それが分かっただけでも良かった。一紗が疲れ切るまで相手をすればいいだけのことだ。
解決策……とはいいがたいけど、妥協点にはなったと思う。
この件は先延ばしできたけど、今、俺の抱えている問題はこれだけじゃない。
新しく来たアメリカ軍人。
逃げ場を失ったミゲルの元信者たち。
加藤とその仲間たち――スカル・ジャンキー。
徘徊する魔物たち。
それを操る魔族。
そしていまだ合流できていない、俺の妻たち。
問題は多いが、はっきりしていることがある。
もう、すぐに異世界に戻るなんて話じゃなくなった。向こうにいる俺の娘、息子、そして友人たちには申し訳ないが……事態は切迫している。
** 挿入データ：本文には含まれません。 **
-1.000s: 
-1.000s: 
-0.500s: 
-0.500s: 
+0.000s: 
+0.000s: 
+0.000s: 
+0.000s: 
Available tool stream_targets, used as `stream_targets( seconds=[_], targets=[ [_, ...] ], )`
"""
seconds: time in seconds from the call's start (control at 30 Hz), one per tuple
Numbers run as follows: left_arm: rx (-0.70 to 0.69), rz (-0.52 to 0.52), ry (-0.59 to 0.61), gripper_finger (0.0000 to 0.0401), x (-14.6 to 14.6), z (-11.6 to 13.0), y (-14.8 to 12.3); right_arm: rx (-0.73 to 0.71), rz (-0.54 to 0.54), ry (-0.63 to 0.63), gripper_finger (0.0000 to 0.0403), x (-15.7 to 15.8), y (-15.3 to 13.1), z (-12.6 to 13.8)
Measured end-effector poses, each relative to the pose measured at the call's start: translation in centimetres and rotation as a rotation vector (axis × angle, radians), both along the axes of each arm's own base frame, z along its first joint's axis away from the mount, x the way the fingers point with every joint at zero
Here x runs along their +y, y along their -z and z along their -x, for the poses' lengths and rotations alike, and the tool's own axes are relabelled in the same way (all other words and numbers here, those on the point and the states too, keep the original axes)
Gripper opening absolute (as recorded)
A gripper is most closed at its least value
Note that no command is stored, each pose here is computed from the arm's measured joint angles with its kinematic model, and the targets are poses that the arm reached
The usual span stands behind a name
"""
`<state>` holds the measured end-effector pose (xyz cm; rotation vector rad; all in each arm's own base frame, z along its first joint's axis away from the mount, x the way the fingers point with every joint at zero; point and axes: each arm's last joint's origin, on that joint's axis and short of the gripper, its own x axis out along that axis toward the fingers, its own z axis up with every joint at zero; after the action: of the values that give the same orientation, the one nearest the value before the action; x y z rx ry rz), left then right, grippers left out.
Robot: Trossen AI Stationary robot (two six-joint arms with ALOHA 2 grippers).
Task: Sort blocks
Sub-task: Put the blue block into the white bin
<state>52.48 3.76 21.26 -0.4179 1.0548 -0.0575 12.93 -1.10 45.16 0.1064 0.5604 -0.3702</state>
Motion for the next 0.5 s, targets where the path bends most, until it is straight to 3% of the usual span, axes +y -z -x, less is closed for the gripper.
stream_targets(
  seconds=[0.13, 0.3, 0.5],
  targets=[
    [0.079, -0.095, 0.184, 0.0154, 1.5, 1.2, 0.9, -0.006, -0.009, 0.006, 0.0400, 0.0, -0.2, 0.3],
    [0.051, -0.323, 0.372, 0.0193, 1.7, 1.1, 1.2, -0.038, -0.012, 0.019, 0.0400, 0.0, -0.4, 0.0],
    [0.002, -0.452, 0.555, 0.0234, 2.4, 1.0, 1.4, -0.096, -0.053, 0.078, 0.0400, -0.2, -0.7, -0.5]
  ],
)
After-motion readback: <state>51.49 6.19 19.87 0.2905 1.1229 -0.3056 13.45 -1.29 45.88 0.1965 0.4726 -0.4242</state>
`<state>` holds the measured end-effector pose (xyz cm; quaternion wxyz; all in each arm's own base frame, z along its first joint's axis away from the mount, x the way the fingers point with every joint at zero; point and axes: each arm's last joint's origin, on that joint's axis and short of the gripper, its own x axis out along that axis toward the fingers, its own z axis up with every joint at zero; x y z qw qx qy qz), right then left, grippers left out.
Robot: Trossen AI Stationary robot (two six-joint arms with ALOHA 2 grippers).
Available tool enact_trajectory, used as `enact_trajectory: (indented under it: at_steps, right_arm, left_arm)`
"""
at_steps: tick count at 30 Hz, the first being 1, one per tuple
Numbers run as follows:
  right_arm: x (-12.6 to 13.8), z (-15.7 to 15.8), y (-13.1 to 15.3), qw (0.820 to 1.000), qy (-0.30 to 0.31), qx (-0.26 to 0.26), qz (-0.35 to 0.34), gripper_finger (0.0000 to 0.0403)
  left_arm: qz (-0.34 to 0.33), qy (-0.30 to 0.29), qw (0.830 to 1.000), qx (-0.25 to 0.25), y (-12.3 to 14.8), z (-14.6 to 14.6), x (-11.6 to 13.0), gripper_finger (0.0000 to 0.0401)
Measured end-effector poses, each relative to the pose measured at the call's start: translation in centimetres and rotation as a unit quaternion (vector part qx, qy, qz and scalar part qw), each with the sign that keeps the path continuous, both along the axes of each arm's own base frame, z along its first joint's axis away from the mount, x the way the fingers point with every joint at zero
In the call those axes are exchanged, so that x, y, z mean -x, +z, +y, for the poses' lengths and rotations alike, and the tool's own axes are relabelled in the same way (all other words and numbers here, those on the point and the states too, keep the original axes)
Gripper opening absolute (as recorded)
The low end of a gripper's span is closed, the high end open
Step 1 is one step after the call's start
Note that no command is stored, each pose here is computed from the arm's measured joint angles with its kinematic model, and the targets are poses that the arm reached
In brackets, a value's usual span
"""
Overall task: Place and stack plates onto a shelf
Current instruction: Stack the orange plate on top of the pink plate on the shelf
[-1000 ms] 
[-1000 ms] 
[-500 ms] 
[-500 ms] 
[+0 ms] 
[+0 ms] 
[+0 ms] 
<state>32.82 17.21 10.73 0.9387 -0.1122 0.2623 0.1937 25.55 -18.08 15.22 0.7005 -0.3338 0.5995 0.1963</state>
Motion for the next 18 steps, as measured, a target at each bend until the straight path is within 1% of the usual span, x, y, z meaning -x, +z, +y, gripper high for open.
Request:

俺はこの世界に居続けなければならない。少なくとも、いなくなったクラスメイトたちが全員揃う……そのときまで。
時間がかかるかもしれない。この世界で半年、一年。これは向こうの世界では何年になるのだろうか? 五年か? 十年か? 物心ついてなかった俺の子供たちは、もう言葉を話せて学校にも通っているのだろうか?
切ないな。できれば成長を見守りたかったんだけど。親に手紙を……なんて安易な考えで来るべきじゃなかったのか?
俺は異世界で勇者だ英雄だと呼ばれていた。
だったらこの世界でも活躍できるはずだ。
かつて倒した魔族たちを、もう一度倒す。そして混沌としたこの日本に、再び平和をもたらすのだ。
それが俺にできる、唯一の償いであると信じて。